Once you find the line below that has "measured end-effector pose", output it and every line after it exactly, stopping after the line that has "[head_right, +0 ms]", with no pictures.

::::

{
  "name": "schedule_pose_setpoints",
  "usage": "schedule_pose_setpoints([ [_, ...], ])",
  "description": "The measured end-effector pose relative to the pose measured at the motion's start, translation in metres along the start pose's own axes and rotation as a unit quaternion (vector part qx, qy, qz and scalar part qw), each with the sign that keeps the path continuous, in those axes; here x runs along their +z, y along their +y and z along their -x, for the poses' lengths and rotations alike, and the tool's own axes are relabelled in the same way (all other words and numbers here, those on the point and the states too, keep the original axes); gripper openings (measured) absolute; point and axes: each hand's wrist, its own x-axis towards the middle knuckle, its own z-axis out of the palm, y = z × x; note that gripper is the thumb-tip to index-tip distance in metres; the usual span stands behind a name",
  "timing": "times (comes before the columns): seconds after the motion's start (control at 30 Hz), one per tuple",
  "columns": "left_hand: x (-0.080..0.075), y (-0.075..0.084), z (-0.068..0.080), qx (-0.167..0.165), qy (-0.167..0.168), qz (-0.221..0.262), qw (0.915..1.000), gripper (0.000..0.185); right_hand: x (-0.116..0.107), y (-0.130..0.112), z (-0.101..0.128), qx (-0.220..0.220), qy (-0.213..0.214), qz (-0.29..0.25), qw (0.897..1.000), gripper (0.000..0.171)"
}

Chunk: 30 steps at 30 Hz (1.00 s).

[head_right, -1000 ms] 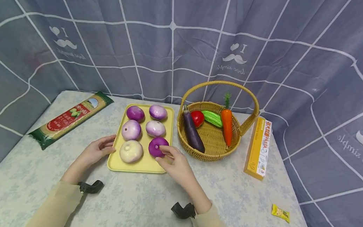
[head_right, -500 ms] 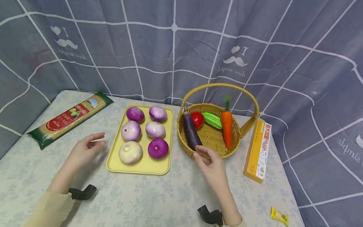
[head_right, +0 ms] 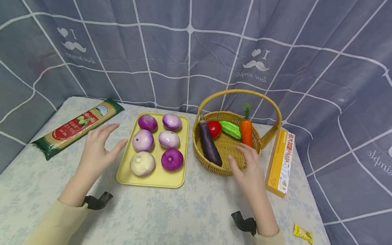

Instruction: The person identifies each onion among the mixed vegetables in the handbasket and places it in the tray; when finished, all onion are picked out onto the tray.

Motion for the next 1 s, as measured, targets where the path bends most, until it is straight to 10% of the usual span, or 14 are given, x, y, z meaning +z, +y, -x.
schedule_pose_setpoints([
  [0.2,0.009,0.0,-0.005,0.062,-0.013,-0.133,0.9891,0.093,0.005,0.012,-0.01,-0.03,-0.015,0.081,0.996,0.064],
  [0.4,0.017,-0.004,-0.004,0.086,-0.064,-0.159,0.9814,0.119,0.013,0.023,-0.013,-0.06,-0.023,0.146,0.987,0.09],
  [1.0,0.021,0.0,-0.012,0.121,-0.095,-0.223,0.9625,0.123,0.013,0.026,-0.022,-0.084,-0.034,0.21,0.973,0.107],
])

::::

### [WRITTEN SOLUTION]
  "description": "The measured end-effector pose relative to the pose measured at the motion's start, translation in metres along the start pose's own axes and rotation as a unit quaternion (vector part qx, qy, qz and scalar part qw), each with the sign that keeps the path continuous, in those axes; here x runs along their +z, y along their +y and z along their -x, for the poses' lengths and rotations alike, and the tool's own axes are relabelled in the same way (all other words and numbers here, those on the point and the states too, keep the original axes); gripper openings (measured) absolute; point and axes: each hand's wrist, its own x-axis towards the middle knuckle, its own z-axis out of the palm, y = z × x; note that gripper is the thumb-tip to index-tip distance in metres; the usual span stands behind a name",
  "timing": "times (comes before the columns): seconds after the motion's start (control at 30 Hz), one per tuple",
  "columns": "left_hand: x (-0.080..0.075), y (-0.075..0.084), z (-0.068..0.080), qx (-0.167..0.165), qy (-0.167..0.168), qz (-0.221..0.262), qw (0.915..1.000), gripper (0.000..0.185); right_hand: x (-0.116..0.107), y (-0.130..0.112), z (-0.101..0.128), qx (-0.220..0.220), qy (-0.213..0.214), qz (-0.29..0.25), qw (0.897..1.000), gripper (0.000..0.171)"
}

Chunk: 30 steps at 30 Hz (1.00 s).

[head_right, -1000 ms] 
[head_right, -500 ms] 
[head_right, +0 ms] 

The exercise has been carried out completely.